Federação Italiana desiste de contratar Pirlo por vínculo com casa de apostas
A parceria de Andrea Pirlo com a russa Fonbet inviabilizou sua nomeação como técnico da seleção italiana devido a restrições éticas e legais.
Pontos principais
- A Federação Italiana de Futebol (FIGC) encerrou as negociações com Andrea Pirlo para o cargo de treinador.
- O principal entrave foi o contrato de embaixador global que o ex-jogador mantém com a casa de apostas russa Fonbet.
- A associação gerou preocupações éticas e políticas, dado o cenário de sanções internacionais impostas à Rússia.
- O 'Decreto Dignità' na Itália impõe restrições severas à publicidade de empresas de apostas no país.
- A decisão ocorre em meio a uma crise institucional da seleção, que busca um novo comando após sucessivos fracassos.
A Federação Italiana de Futebol (FIGC) decidiu encerrar as tratativas para contratar Andrea Pirlo como novo técnico da seleção nacional. A decisão foi motivada pela repercussão negativa do contrato de embaixador global que o ex-jogador mantém com a Fonbet, uma casa de apostas sediada na Rússia. A associação profissional levantou questionamentos éticos dentro da entidade, especialmente diante das sanções internacionais aplicadas ao país e do rigoroso 'Decreto Dignità', legislação italiana que proíbe a publicidade de empresas de apostas em território nacional. Embora Pirlo tenha defendido que seu vínculo possui caráter estritamente comercial e desportivo, a pressão pública e o conflito com as diretrizes da federação tornaram a nomeação insustentável.

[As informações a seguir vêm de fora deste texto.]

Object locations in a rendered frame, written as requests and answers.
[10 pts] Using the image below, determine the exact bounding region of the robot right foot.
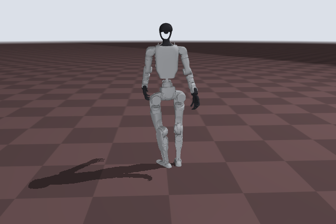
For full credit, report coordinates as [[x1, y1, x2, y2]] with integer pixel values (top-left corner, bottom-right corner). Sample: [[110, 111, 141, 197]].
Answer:
[[174, 158, 182, 167]]

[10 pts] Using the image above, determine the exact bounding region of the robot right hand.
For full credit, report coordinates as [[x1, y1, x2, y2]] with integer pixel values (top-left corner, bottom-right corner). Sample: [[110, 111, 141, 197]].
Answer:
[[191, 88, 200, 110]]

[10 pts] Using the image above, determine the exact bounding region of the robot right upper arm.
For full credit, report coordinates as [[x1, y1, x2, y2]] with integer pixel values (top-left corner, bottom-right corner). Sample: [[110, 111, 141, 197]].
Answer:
[[178, 46, 191, 75]]

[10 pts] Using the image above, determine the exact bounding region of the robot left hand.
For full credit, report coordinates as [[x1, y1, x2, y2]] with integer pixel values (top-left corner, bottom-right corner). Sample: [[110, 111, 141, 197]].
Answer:
[[142, 86, 150, 100]]

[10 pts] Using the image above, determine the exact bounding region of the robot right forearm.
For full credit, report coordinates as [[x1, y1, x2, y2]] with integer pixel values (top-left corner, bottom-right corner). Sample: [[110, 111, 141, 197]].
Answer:
[[186, 68, 197, 93]]

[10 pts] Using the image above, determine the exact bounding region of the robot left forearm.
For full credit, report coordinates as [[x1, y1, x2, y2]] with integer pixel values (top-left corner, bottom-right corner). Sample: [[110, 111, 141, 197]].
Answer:
[[142, 66, 150, 88]]

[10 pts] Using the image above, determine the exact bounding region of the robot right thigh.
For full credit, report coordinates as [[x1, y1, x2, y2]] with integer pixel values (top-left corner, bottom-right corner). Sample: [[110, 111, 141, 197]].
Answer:
[[174, 90, 186, 134]]

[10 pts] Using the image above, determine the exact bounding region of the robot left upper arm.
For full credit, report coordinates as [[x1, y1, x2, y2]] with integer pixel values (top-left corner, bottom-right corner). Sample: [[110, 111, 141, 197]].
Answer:
[[145, 46, 155, 73]]

A busca por um novo treinador é vista como um passo crucial para a FIGC, que enfrenta uma profunda crise institucional após a seleção italiana acumular resultados negativos e falhar em classificações recentes para a Copa do Mundo. A desistência de Pirlo, que era um dos nomes cotados após negativas de outros técnicos renomados, aprofunda o cenário de incerteza sobre o futuro do comando técnico da equipe.